§ **Your goal**: Some of the lines below need repeating. Reproduce exactly those between the lines holding "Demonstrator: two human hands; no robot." and "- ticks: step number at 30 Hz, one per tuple", inclusive.

§ **Dataset content**:
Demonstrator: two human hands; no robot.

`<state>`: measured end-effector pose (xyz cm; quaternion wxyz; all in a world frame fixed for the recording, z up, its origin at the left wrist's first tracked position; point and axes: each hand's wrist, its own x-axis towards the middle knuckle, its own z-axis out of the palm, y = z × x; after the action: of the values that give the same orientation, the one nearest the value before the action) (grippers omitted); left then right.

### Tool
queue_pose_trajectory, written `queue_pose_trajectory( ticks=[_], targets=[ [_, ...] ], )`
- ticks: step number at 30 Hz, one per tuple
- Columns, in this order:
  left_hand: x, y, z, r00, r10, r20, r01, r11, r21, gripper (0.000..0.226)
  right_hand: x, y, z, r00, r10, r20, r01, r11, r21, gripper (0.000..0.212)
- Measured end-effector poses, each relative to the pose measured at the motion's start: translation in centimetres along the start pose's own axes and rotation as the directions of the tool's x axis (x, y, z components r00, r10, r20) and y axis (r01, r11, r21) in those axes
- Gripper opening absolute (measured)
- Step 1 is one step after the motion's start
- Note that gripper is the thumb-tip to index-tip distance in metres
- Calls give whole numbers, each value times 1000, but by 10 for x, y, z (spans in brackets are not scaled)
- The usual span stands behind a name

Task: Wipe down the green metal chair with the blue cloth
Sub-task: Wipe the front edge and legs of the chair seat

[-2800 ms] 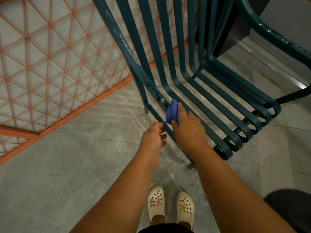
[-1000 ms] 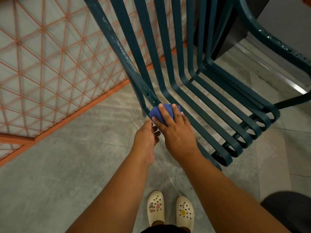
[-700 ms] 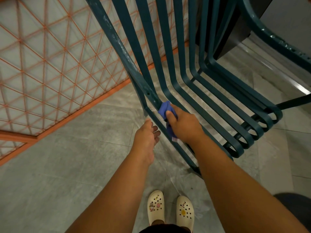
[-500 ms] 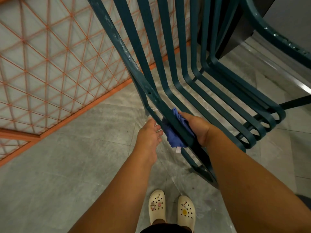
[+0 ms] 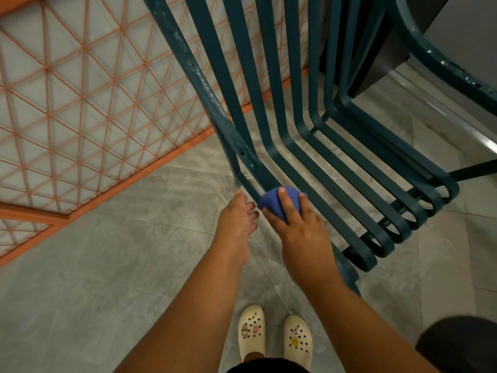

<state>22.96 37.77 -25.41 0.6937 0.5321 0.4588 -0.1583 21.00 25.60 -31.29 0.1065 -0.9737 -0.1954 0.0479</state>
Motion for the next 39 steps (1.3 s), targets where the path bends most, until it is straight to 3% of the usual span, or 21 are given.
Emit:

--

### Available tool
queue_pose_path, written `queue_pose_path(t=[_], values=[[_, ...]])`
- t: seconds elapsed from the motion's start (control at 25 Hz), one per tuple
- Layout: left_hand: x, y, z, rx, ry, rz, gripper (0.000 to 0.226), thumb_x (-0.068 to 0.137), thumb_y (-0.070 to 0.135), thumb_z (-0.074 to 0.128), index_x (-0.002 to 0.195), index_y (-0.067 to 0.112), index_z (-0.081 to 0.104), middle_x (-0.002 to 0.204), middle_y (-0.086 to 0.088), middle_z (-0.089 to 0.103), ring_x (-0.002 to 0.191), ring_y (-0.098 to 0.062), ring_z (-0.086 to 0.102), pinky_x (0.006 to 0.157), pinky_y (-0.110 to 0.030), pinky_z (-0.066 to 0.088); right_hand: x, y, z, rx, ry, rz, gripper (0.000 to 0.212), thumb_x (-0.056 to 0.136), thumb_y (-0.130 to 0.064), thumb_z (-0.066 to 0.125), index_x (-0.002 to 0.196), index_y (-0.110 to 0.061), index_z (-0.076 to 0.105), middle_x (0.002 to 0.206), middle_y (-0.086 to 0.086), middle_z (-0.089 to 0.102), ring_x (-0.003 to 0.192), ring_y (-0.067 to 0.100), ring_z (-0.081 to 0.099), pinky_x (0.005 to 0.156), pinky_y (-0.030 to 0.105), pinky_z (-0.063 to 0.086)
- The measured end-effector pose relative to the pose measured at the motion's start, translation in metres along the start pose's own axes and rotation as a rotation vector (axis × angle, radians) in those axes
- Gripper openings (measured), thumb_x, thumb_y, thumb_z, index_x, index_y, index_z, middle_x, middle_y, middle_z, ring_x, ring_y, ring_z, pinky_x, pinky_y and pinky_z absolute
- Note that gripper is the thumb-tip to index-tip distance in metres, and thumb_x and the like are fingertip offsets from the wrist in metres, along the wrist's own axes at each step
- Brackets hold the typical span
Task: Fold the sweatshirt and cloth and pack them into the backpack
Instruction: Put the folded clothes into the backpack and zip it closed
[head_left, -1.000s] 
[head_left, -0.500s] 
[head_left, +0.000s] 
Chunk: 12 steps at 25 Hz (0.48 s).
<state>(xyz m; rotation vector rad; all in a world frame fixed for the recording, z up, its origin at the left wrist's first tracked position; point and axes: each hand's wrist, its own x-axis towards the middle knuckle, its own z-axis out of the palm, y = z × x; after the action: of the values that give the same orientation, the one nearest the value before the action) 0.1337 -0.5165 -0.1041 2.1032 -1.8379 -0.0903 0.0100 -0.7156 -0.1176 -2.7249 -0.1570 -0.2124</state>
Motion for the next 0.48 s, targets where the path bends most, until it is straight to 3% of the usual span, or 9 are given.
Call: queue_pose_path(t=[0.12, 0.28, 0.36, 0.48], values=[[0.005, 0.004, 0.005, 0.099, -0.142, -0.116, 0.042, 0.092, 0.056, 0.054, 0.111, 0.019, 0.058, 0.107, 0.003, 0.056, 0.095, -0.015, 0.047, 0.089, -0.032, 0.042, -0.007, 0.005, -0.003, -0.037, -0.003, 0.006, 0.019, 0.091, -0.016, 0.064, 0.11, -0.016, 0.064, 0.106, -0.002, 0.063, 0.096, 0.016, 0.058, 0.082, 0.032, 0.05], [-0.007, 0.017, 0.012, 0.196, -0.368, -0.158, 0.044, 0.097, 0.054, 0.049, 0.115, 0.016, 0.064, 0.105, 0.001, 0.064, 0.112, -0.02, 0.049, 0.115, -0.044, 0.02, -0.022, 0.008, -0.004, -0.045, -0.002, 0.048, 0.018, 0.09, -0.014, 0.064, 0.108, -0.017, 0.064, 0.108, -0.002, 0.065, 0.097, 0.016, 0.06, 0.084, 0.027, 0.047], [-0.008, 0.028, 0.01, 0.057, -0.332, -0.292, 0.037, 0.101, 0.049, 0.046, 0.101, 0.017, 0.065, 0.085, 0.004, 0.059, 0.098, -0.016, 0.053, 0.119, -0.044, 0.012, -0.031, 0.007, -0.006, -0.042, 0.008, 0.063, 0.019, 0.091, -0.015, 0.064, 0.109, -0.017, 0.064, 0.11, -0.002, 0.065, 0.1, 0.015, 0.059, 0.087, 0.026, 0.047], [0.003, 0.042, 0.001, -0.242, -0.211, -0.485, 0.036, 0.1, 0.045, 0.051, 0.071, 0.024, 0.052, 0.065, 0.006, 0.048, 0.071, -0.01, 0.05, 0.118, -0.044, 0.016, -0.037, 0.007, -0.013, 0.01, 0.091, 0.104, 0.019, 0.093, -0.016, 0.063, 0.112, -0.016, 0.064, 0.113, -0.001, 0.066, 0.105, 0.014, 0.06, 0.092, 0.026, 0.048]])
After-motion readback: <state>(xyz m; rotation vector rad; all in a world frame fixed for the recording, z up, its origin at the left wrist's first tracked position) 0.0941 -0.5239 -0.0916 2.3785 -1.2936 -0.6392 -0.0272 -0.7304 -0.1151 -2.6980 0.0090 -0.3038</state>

§ **Response to this task**:
Demonstrator: two human hands; no robot.

`<state>`: measured end-effector pose (xyz cm; quaternion wxyz; all in a world frame fixed for the recording, z up, its origin at the left wrist's first tracked position; point and axes: each hand's wrist, its own x-axis towards the middle knuckle, its own z-axis out of the palm, y = z × x; after the action: of the values that give the same orientation, the one nearest the value before the action) (grippers omitted); left then right.

### Tool
queue_pose_trajectory, written `queue_pose_trajectory( ticks=[_], targets=[ [_, ...] ], )`
- ticks: step number at 30 Hz, one per tuple

The answer has been fully written out.